Even though a compiler often can do this for you, you'll need to be able to do this strength reduction yourself when you are recoding in assembler and don't have the benefit of compiler optimizations. I also mentioned in class that it is not always beneficial to apply all the strength reduction optimizations: it will depend on the expense of the operations avoided and the expense of the cheaper code, as well as whether you will force register spills to occur (where too many variables are used, so they can not all be kept in registers, and the assembly code must swap variables into/out of memory [in stack frame] from the registers; this memory traffic can also be expensive).

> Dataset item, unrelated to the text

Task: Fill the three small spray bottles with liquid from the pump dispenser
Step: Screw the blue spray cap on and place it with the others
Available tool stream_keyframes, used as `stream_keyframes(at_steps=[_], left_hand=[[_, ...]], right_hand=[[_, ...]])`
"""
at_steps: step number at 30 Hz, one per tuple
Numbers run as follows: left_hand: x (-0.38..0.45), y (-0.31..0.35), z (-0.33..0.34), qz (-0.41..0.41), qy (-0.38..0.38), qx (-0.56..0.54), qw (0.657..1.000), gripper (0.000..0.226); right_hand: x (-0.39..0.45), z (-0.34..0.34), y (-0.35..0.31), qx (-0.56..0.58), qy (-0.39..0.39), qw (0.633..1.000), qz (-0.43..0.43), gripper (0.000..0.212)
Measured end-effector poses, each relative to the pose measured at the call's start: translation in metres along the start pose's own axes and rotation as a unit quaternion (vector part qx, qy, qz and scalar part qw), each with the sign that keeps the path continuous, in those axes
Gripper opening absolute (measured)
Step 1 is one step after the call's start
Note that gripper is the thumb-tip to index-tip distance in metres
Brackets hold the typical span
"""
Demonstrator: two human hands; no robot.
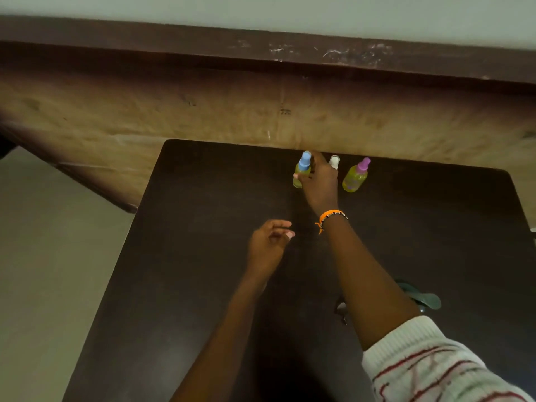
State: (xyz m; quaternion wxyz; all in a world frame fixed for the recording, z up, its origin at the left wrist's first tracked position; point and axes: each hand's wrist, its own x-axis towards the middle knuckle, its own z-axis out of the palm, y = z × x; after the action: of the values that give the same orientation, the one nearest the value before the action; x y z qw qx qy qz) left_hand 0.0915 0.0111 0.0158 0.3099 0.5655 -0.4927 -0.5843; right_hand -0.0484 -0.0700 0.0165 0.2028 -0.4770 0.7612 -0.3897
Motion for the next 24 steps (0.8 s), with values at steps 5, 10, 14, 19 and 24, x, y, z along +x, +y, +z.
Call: stream_keyframes(at_steps=[5, 10, 14, 19, 24], left_hand=[[0.012, -0.004, -0.001, -0.006, 0.01, -0.014, 1.0, 0.018], [0.016, -0.006, 0.001, -0.011, 0.01, -0.022, 1.0, 0.018], [0.016, -0.009, 0.002, -0.016, 0.013, -0.02, 1.0, 0.02], [0.014, -0.007, 0.003, -0.015, 0.011, -0.018, 1.0, 0.02], [0.011, -0.003, 0.005, -0.011, 0.012, -0.012, 1.0, 0.019]], right_hand=[[0.01, 0.013, 0.005, -0.033, -0.024, 0.999, -0.003, 0.04], [0.011, 0.018, 0.013, -0.034, -0.023, 0.999, 0.001, 0.039], [0.01, 0.021, 0.015, -0.031, -0.027, 0.999, 0.003, 0.039], [0.007, 0.022, 0.016, -0.041, -0.018, 0.999, 0.006, 0.042], [-0.007, 0.01, 0.01, -0.051, -0.028, 0.998, 0.005, 0.062]])
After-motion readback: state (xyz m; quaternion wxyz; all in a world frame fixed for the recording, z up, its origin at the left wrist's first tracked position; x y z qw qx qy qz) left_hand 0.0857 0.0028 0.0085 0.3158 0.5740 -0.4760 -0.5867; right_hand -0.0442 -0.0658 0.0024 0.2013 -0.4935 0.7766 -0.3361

I started to go over a two dimensional array example, with the original C code:

int	tarr[4096][100];	/* in lecture I used 128 instead of 100 */
int	colsum[100], rowsum[4096];

void	do_sums(void)
{
	int	r, c;

	for (r = 0; r < 4096; r++) rowsum[r] = 0;
	for (c = 0; c < 100; c++) colsum[c] = 0;
	for (r = 0; r < 4096; r++) {
		for (c = 0; c < 100; c++) {
			colsum[c] += tarr[r][c];
			rowsum[r] += tarr[r][c];
		}
	}
}
The two dimensional array is laid out in memory thus:
	 addr			  memory
	           fffffffc fffffffd fffffffe ffffffff
		  +--------+--------+--------+--------+
	ffff ffff |	   |	    |	     |	      |
		  |	   |	    |	     |	      |
		  /	   /	    /	     /	      /
		  \	   \	    \	     \	      \
		  /	   /	    /	     /	      /
tarr[2] abcd efc8 |	   |	    |	     |	      |
		  +--------+--------+--------+--------+
                  |        |        |        |        |
                  |        |        |        |        |
tarr[1]	abcd ef64 |        |        |        |        |
		  +--------+--------+--------+--------+
                  |        |        |        |        |
                  |        |        |        |        |
tarr[0]	abcd ef00 |        |        |        |        |
		  +--------+--------+--------+--------+
		  |	   |	    |	     |	      |
		  /	   /	    /	     /	      /
		  \	   \	    \	     \	      \
		  /	   /	    /	     /	      /
	0000 0004 |	   |	    |	     |	      |
	0000 0000 |	   |	    |	     |	      |
		  +--------+--------+--------+--------+
		   00000000 00000001 00000002 00000003
The type of tarr[r] is an array of 100 elements.

To compute the address of tarr[r][c], the machine must compute the expression tarr + 4 * 100 * r + 4 * c . The multiplication by 4 is cheap, but multiplication by 100 is more expensive: either the really expensive mult instruction is used, or the compiler computes (r << 6) + (r << 5) + (r << 2) -- since 100 = 64(16) = 2^6 + 2^5 + 2^2, we can do the multiplication by 100 in 5 cycles instead of 10-18. (Actually, the compiler will multiply by 400, so it will mostly likely compute (r << 8) + (r << 7) + (r << 4) instead.)

In any case, this address computation is expensive, and must be done 40960 times (the same array element is used twice in the loop body, so we assume that the compiler is smart enough to load the value into a register and use it twice).

In the next lecture, I will show the strength reduced version of this program.